## PROBLEM DETAILS
Each line of the listing must be transcribed exactly, except for the images, which should be excluded.

## PROVIDED DATA
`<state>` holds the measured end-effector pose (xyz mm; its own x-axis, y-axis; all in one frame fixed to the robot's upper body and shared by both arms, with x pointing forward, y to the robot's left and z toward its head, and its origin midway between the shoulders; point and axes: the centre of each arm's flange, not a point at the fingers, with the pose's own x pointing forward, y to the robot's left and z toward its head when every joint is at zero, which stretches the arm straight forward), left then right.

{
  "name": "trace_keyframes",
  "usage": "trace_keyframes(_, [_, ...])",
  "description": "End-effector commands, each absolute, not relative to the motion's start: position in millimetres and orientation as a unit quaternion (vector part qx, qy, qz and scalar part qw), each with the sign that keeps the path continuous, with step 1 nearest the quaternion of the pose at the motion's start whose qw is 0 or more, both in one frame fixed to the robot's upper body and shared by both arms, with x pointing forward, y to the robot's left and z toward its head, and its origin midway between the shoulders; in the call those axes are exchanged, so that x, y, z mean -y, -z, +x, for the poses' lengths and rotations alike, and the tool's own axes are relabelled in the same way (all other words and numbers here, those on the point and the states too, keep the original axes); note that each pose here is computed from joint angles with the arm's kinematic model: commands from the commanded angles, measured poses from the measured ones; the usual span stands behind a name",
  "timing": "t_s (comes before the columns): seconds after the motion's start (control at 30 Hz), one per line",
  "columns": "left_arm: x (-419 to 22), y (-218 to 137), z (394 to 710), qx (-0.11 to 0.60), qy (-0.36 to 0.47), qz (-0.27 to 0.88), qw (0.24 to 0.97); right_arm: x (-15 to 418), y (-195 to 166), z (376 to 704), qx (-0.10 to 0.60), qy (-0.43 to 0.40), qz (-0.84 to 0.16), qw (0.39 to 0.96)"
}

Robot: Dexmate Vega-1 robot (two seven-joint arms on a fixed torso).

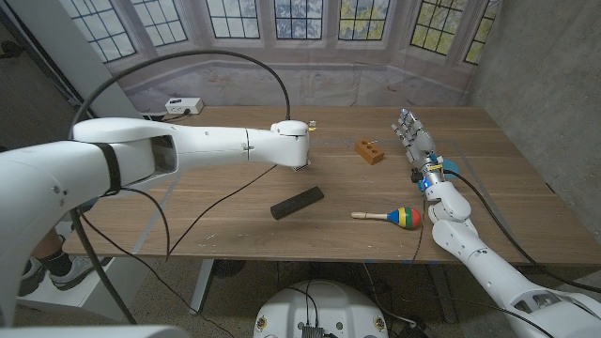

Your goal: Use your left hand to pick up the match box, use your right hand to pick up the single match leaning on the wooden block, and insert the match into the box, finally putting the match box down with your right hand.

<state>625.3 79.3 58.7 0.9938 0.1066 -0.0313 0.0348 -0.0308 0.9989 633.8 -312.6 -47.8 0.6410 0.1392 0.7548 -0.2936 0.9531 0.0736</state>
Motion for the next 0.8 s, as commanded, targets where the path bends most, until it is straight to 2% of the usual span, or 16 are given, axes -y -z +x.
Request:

## WRITTEN ANSWER
`<state>` holds the measured end-effector pose (xyz mm; its own x-axis, y-axis; all in one frame fixed to the robot's upper body and shared by both arms, with x pointing forward, y to the robot's left and z toward its head, and its origin midway between the shoulders; point and axes: the centre of each arm's flange, not a point at the fingers, with the pose's own x pointing forward, y to the robot's left and z toward its head when every joint is at zero, which stretches the arm straight forward), left then right.

{
  "name": "trace_keyframes",
  "usage": "trace_keyframes(_, [_, ...])",
  "description": "End-effector commands, each absolute, not relative to the motion's start: position in millimetres and orientation as a unit quaternion (vector part qx, qy, qz and scalar part qw), each with the sign that keeps the path continuous, with step 1 nearest the quaternion of the pose at the motion's start whose qw is 0 or more, both in one frame fixed to the robot's upper body and shared by both arms, with x pointing forward, y to the robot's left and z toward its head, and its origin midway between the shoulders; in the call those axes are exchanged, so that x, y, z mean -y, -z, +x, for the poses' lengths and rotations alike, and the tool's own axes are relabelled in the same way (all other words and numbers here, those on the point and the states too, keep the original axes); note that each pose here is computed from joint angles with the arm's kinematic model: commands from the commanded angles, measured poses from the measured ones; the usual span stands behind a name",
  "timing": "t_s (comes before the columns): seconds after the motion's start (control at 30 Hz), one per line",
  "columns": "left_arm: x (-419 to 22), y (-218 to 137), z (394 to 710), qx (-0.11 to 0.60), qy (-0.36 to 0.47), qz (-0.27 to 0.88), qw (0.24 to 0.97); right_arm: x (-15 to 418), y (-195 to 166), z (376 to 704), qx (-0.10 to 0.60), qy (-0.43 to 0.40), qz (-0.84 to 0.16), qw (0.39 to 0.96)"
}

Robot: Dexmate Vega-1 robot (two seven-joint arms on a fixed torso).


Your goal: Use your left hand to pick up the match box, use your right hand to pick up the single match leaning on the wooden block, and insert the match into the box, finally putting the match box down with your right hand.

<state>625.3 79.3 58.7 0.9938 0.1066 -0.0313 0.0348 -0.0308 0.9989 633.8 -312.6 -47.8 0.6410 0.1392 0.7548 -0.2936 0.9531 0.0736</state>
Motion for the next 0.8 s, as commanded, targets where the path bends most, until it is straight to 2% of the usual span, or 16 are given, axes -y -z +x.
Request:

No further output is expected for this exercise.